The challenge of leadership is always determining what needs to be done today to define the future. Iteration? Innovation?
Leader, are you replaying the past when you should be defining a future through innovation? [Click to Tweet]
My context for innovation here is creating something new. Something that radically transforms a culture and the way things are done. I’m talking about when the cave men made shoes. Maybe that’s a little too far out, but you get the idea.
Iteration has to do with nothing new. Doing what has been done before. Sometimes, like I’ve said, it is warranted and at other times just an excuse for being lazy.
Laziness and its justification tend to produce rubbish. Laziness and all its excuses brings back the past. And, even worse, creates a worse past.
Defining
I’m yet to have a designer come ask me what I want to wear next winter. (I wish they would)
In the fashion world, as I imagine it, there are designers. They design, well stuff, and then present it to someone, perhaps a design director, who gives it a thumbs up or kills it. (Here I’m having flashes from the movie Gladiator; thumbs up or down for life or death)
Leaders can learn to give their teams creative freedom. Freedom to go do some outrageous designs or dreaming. Allow the expression of who they are to mark the task given, sometimes intentionally against organizational culture.
Sometimes, intentionally going against organizational culture is the necessity of innovation. In the fashion world, designers can be daring with their work.
Leaders too afraid of doing something bold rarely get the attention of the world. Bold action is necessary to get the attention of those your enterprise serves. The truth is, no one is drawn to a bland, dull, boring and timid vision.
Bold inspires. Bold defines. Dull and timid degrades and repels. Bold brings attention and creates a platform for your “product” and dull gets no support, drains and wanes into oblivion.
Celebration
I have written “Seven Reasons You Must Celebrate“, however there is something relevant about celebration here.
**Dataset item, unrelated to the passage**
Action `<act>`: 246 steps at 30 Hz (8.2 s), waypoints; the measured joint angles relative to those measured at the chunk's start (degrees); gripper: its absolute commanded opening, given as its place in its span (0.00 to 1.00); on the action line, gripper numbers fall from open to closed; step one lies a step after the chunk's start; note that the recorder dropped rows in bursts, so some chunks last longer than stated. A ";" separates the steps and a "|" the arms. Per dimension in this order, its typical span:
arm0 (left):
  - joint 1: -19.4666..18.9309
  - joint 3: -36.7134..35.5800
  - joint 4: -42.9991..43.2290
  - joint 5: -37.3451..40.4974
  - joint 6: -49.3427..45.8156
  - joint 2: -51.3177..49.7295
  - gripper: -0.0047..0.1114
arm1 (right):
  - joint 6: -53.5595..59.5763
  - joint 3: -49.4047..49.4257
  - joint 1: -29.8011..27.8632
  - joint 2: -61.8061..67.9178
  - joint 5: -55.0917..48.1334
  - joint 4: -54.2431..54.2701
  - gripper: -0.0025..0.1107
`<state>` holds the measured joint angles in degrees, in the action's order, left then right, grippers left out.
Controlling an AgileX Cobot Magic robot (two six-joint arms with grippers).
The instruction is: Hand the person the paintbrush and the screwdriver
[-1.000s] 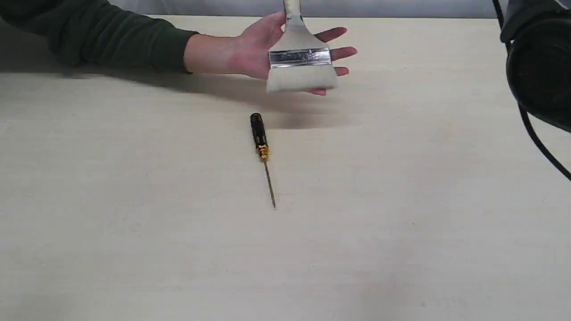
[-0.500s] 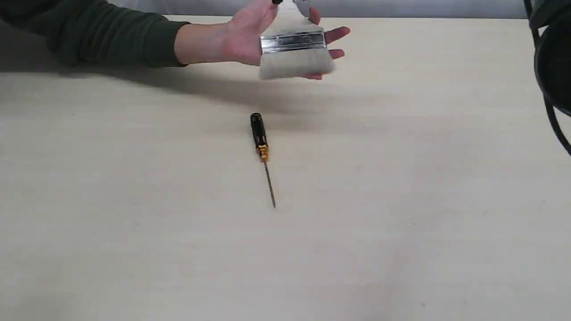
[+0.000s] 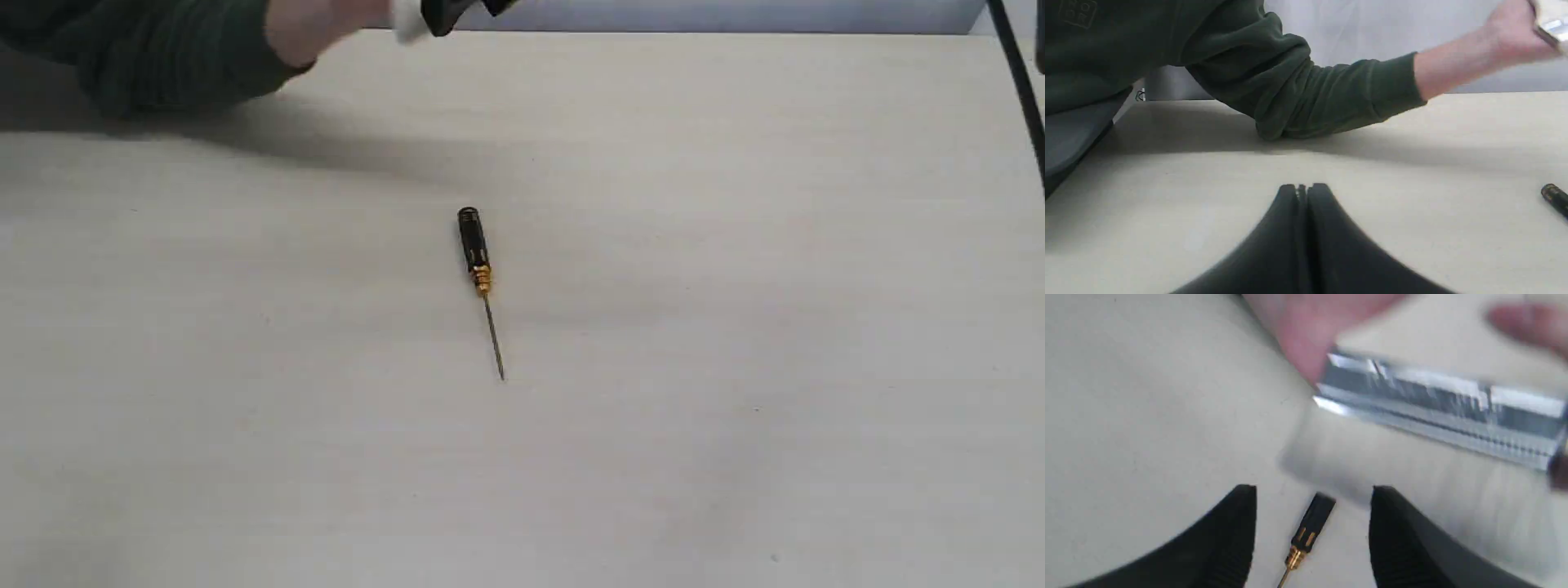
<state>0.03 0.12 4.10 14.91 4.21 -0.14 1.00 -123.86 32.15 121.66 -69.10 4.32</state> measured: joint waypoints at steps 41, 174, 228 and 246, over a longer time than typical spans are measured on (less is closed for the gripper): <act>0.00 0.00 0.00 0.00 0.00 0.00 0.04 | -0.12 45.46 1.34 -2.36 41.24 3.81 0.57; 0.00 0.00 0.00 0.00 0.00 0.00 0.04 | -6.15 9.75 -5.36 6.17 22.48 -9.04 0.53; 0.00 0.00 0.00 0.00 0.00 0.00 0.04 | -4.95 93.42 -5.36 -76.99 59.54 -0.75 0.06; 0.00 0.00 0.00 0.00 0.00 0.00 0.04 | -4.95 115.78 -5.36 -107.47 76.20 1.20 0.06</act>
<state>0.03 0.12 4.10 14.91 4.21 -0.14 -3.95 -8.09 26.78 14.19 7.09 5.52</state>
Again, thanks Hollywood and Fashion TV, but they throw parties in the fashion world.
Teams that don’t celebrate their wins are likely to go into the next endeavor with little passion. Celebration says, “we just finished doing something worth doing” and “what we did is important enough to shout about it on the hill-top”. This brings me to the next point.
Showcase
Leaders plagued with perfectionism are rare at showcases. It is one thing to make sure you deliver quality but it is another to never ship. Everyone in the fashion world knows that they get paid when only when they deliver. Your great and even flawed work means nothing to the world unless you release it to do what you intended it to do.
So something and, do like them fashion people do, make a big deal about what you do. Tell the world to stop and look at what you’ve done because it matters. Because what you do has the potential for impact on them and their surround.
Love your work enough to release it perfect with its flaws. Isn’t that what we do with people anyway? I’m not suggesting you should be sloppy with your work. I’m saying you should be comfortable not to have everything in your product.
Build into your “product” whatever you can and as best as you can with set time frames and deliver. Better it on the go. Some may not agree with this philosophy but that’s fine by me. Chances are, those who disagree ship less and are usually out-innovated.